About this exercise:
Whenever a line in the records below holds the string "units", copy it out.

[Records for the task Boundary: Start]

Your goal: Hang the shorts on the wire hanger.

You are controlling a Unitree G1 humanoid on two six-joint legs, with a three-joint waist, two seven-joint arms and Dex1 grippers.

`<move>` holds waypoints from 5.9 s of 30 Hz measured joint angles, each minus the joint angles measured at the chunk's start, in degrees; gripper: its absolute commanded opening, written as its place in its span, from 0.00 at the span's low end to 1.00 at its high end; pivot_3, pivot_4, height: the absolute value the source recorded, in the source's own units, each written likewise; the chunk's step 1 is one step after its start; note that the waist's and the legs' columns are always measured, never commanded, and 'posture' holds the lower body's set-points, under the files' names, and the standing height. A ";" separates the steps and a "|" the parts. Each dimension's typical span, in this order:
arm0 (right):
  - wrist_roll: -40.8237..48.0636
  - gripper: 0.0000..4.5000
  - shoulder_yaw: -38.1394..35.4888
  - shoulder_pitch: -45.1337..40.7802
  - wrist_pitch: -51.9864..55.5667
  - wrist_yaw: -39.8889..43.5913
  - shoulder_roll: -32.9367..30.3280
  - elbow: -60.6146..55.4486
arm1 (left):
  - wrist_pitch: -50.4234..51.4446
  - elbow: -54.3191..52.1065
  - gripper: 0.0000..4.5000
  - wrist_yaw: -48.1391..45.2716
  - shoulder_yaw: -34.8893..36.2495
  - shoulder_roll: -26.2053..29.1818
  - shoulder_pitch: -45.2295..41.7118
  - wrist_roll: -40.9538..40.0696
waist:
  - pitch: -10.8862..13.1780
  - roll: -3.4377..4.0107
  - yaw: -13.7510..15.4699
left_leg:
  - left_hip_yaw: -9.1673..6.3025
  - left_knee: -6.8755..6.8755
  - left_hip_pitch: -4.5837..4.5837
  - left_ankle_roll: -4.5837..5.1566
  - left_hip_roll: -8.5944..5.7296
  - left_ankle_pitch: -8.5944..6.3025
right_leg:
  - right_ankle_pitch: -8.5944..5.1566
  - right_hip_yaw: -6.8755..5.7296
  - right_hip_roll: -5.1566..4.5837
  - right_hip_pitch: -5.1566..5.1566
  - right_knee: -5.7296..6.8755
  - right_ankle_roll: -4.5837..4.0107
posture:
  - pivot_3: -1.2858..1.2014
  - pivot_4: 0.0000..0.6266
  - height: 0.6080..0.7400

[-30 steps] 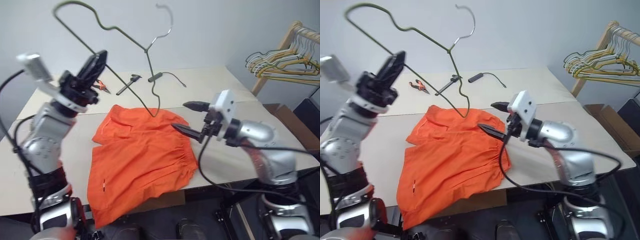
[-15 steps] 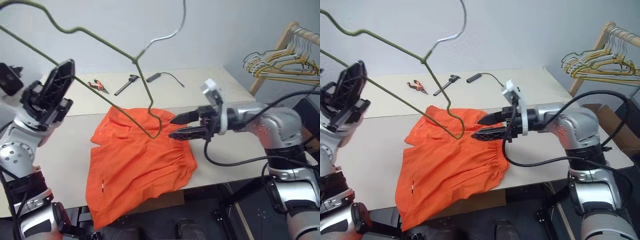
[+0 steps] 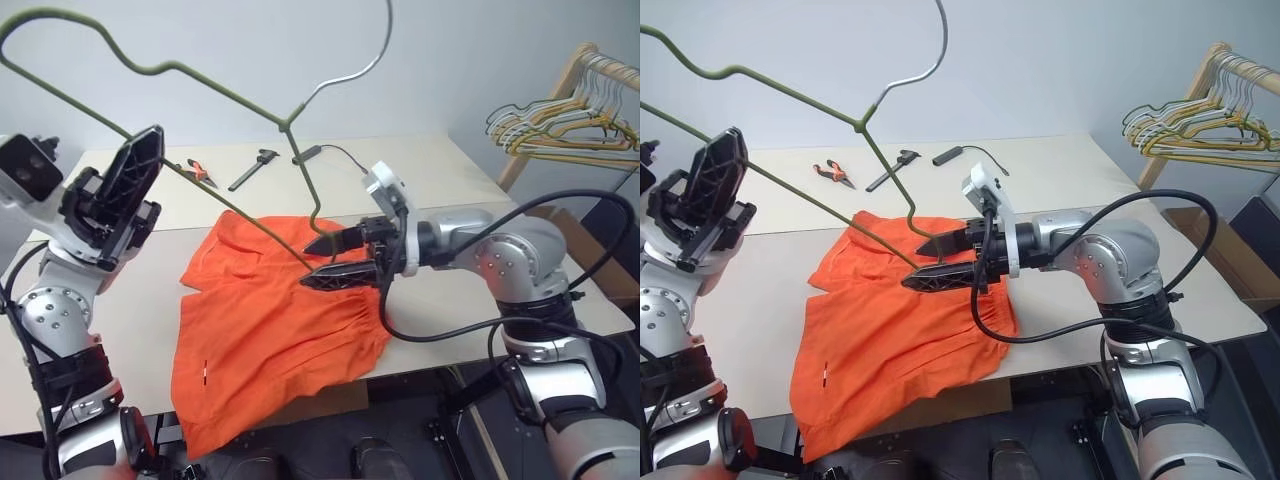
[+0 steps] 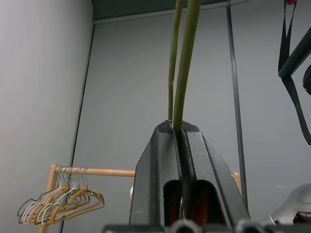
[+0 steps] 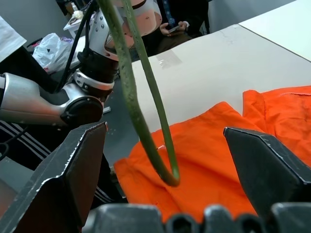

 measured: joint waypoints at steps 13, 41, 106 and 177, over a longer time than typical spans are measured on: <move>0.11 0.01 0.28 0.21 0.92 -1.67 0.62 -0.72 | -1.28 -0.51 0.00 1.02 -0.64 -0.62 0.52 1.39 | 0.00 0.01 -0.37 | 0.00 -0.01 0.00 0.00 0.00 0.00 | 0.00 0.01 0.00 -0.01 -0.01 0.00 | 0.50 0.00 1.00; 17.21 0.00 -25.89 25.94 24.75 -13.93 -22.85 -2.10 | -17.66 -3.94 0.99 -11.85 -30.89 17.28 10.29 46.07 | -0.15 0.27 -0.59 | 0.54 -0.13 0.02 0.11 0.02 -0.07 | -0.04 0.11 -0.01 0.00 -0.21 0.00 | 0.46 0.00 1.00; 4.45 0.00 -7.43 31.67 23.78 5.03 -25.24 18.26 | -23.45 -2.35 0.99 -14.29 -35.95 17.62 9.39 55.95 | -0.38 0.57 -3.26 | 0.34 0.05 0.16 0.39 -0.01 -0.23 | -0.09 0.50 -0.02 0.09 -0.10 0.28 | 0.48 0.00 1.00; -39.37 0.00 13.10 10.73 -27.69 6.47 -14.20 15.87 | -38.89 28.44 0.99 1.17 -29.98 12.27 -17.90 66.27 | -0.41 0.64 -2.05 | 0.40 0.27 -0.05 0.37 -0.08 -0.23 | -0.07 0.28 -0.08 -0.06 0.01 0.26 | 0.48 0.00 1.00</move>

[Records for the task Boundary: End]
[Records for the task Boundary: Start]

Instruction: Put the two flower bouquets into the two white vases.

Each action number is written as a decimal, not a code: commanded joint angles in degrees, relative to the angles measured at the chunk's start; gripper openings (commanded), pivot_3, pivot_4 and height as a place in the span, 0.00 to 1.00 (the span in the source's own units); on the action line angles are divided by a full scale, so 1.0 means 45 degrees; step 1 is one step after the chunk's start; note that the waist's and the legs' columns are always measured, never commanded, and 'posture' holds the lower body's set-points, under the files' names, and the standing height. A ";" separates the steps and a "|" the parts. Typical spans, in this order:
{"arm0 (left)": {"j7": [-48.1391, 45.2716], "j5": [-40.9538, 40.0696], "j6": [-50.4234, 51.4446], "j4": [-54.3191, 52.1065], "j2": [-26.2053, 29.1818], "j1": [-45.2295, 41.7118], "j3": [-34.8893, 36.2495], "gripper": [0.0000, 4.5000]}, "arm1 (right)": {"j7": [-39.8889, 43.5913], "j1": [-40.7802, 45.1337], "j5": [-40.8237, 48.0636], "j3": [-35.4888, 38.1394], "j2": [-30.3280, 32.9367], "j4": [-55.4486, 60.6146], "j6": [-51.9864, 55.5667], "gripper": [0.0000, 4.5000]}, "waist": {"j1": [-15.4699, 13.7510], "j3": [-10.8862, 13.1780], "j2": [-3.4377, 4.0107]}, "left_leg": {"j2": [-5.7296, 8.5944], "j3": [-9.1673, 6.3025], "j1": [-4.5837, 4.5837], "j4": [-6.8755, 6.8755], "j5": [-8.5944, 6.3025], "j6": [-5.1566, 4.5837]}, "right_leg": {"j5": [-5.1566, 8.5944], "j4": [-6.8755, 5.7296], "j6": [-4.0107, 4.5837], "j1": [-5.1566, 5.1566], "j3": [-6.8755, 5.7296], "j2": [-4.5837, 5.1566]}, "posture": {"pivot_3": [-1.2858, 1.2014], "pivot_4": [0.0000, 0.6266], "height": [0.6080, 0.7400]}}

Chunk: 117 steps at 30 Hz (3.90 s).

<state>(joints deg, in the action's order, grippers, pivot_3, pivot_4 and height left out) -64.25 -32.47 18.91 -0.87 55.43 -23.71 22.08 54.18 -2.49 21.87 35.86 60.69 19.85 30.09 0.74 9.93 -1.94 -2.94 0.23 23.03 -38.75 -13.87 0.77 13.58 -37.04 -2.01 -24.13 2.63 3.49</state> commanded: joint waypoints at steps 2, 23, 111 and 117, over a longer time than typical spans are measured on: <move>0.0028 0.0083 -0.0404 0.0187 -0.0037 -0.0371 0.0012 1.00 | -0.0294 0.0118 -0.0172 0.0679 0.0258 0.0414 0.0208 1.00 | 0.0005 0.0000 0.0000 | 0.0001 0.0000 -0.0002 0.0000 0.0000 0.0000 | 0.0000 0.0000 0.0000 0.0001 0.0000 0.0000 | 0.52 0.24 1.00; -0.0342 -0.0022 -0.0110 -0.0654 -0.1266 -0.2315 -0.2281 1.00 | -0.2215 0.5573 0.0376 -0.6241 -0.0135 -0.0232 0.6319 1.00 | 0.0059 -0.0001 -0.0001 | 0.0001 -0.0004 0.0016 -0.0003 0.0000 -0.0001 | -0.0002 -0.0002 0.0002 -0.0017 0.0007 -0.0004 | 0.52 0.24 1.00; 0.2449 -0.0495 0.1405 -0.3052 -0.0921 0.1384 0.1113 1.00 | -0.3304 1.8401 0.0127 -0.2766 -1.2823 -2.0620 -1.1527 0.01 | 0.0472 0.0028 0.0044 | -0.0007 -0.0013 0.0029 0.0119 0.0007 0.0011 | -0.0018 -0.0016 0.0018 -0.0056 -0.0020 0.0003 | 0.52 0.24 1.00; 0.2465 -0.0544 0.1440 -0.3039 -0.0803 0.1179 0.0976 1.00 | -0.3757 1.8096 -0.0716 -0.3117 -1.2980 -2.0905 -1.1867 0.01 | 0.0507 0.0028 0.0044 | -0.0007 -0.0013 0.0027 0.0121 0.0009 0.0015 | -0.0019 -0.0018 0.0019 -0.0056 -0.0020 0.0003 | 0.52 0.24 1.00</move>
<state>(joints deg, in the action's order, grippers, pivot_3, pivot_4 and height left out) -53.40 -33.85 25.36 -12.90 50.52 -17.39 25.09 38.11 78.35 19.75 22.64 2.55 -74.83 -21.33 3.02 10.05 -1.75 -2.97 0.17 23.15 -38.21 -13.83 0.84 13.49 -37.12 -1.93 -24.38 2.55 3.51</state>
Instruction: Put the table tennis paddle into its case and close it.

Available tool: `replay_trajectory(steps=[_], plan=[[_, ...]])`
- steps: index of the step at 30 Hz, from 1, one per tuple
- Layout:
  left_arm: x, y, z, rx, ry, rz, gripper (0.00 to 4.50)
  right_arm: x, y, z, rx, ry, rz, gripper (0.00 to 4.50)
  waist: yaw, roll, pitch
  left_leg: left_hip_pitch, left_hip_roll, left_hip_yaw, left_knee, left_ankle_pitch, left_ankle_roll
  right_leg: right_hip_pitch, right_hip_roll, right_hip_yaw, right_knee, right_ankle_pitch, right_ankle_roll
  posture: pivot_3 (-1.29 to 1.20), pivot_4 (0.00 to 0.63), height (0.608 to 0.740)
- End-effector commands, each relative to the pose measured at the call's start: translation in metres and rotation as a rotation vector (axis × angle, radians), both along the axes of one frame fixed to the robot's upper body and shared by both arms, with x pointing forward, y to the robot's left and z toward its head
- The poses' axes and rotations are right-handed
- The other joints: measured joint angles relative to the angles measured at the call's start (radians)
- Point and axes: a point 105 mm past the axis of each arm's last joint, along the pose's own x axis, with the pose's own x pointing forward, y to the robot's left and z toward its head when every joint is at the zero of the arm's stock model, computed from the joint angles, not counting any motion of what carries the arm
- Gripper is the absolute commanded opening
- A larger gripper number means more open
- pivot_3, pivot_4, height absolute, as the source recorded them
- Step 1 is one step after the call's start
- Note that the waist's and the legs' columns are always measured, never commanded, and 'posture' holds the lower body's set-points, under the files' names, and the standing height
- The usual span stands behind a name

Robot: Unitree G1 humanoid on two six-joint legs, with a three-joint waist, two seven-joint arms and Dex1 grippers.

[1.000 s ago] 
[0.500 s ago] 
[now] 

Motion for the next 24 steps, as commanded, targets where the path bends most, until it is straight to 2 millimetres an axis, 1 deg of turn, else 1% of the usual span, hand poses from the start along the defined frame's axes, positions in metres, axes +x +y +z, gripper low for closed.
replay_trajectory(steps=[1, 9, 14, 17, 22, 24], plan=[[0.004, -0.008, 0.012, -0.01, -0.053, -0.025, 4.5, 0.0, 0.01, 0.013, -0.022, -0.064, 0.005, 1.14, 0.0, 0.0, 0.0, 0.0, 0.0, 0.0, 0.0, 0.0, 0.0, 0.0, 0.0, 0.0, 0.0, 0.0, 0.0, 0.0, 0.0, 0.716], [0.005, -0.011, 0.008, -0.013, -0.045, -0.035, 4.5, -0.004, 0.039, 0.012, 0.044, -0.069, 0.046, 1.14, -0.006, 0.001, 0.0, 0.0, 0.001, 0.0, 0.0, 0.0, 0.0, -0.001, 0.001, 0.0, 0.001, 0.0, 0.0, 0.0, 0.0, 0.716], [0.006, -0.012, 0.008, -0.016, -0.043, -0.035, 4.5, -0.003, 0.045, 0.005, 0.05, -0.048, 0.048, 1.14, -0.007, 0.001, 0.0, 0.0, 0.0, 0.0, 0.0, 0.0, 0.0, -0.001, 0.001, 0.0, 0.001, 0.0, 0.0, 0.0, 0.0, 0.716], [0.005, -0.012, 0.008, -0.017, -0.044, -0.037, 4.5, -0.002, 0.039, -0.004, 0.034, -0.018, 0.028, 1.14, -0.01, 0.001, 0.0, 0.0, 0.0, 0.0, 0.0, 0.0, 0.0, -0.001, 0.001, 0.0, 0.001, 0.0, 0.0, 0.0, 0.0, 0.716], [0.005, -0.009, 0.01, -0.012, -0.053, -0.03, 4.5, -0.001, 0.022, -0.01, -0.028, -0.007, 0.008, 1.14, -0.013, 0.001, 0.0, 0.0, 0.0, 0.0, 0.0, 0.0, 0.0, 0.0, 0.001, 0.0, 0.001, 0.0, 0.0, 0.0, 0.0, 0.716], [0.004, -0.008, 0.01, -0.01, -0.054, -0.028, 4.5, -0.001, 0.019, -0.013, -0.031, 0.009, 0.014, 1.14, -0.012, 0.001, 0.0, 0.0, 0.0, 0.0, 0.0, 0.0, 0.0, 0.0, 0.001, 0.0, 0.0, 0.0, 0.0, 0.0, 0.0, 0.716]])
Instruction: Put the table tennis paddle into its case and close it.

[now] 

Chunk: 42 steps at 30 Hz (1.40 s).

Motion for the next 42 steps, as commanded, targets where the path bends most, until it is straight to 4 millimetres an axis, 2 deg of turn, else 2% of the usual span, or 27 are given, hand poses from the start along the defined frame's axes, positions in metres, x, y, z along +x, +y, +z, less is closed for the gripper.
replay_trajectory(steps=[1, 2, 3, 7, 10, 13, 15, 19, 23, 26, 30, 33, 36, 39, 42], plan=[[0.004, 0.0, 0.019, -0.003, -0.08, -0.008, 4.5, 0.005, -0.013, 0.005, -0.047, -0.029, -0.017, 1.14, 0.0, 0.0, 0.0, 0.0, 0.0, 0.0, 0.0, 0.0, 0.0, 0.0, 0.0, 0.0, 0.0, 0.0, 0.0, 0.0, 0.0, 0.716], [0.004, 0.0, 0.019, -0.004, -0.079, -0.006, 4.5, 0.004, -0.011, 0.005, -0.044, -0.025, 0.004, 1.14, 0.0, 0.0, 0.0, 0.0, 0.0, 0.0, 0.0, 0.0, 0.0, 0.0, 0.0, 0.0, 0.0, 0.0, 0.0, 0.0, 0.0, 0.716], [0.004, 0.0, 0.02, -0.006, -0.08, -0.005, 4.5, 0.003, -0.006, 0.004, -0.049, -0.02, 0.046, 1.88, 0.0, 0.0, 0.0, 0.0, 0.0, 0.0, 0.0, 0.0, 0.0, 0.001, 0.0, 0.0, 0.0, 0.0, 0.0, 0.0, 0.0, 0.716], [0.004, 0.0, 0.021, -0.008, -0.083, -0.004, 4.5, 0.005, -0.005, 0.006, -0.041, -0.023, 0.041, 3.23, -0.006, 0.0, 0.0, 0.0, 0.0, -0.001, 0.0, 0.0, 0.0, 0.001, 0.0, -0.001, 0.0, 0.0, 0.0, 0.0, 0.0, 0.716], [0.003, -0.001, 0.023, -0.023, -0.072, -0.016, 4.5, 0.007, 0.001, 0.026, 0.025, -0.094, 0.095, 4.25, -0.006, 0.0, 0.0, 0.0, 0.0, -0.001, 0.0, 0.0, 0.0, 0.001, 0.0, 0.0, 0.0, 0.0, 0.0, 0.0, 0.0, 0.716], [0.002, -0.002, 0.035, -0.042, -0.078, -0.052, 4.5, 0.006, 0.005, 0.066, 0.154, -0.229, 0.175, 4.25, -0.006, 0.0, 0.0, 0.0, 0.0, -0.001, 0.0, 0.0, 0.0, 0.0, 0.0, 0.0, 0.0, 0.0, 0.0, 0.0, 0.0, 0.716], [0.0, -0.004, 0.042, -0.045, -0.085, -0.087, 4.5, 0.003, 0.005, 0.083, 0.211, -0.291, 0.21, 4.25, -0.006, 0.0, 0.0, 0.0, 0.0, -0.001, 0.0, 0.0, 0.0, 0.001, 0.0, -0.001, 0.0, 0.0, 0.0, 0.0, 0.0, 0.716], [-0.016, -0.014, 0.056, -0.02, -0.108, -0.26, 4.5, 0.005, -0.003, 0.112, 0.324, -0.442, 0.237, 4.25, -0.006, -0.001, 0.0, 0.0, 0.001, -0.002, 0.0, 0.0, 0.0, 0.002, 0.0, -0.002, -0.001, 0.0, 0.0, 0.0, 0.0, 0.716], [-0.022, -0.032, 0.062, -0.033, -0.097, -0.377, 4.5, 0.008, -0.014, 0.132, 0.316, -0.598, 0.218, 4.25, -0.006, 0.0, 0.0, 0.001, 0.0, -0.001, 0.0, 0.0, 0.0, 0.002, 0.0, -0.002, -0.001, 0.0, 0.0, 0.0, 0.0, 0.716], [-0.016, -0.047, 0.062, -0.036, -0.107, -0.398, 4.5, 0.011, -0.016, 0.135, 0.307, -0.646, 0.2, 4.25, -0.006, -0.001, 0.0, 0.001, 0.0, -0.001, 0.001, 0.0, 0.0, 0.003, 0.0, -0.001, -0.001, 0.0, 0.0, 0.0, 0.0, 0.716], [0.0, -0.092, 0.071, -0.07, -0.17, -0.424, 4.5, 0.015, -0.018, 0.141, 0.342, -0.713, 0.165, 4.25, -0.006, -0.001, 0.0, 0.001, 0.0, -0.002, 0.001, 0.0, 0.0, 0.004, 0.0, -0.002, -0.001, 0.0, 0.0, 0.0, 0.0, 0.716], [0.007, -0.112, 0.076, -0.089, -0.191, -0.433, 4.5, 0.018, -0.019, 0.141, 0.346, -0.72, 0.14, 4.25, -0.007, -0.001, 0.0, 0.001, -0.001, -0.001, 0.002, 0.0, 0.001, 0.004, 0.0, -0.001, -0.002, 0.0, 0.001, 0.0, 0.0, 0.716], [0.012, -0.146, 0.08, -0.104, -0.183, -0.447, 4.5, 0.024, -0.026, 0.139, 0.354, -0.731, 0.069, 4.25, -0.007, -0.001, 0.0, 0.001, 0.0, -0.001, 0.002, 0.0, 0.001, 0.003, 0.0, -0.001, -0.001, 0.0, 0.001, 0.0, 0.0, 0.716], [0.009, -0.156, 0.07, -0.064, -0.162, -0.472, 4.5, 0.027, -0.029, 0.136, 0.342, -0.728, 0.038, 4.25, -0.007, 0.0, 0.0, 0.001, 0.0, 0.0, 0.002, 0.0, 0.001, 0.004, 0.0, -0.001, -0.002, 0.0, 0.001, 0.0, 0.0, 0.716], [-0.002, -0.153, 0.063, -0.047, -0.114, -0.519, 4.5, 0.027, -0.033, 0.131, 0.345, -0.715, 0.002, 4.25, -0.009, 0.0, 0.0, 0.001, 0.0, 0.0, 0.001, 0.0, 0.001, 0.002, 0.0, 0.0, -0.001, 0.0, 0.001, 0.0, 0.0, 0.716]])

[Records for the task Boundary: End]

Solution to the exercise:
`<move>` holds waypoints from 5.9 s of 30 Hz measured joint angles, each minus the joint angles measured at the chunk's start, in degrees; gripper: its absolute commanded opening, written as its place in its span, from 0.00 at the span's low end to 1.00 at its high end; pivot_3, pivot_4, height: the absolute value the source recorded, in the source's own units, each written likewise; the chunk's step 1 is one step after its start; note that the waist's and the legs' columns are always measured, never commanded, and 'posture' holds the lower body's set-points, under the files' names, and the standing height. A ";" separates the steps and a "|" the parts. Each dimension's typical span, in this order:
Each action number is written as a decimal, not a code: commanded joint angles in degrees, relative to the angles measured at the chunk's start; gripper openings (commanded), pivot_3, pivot_4 and height as a place in the span, 0.00 to 1.00 (the span in the source's own units); on the action line angles are divided by a full scale, so 1.0 means 45 degrees; step 1 is one step after the chunk's start; note that the waist's and the legs' columns are always measured, never commanded, and 'posture' holds the lower body's set-points, under the files' names, and the standing height. A ";" separates the steps and a "|" the parts. Typical spans, in this order:

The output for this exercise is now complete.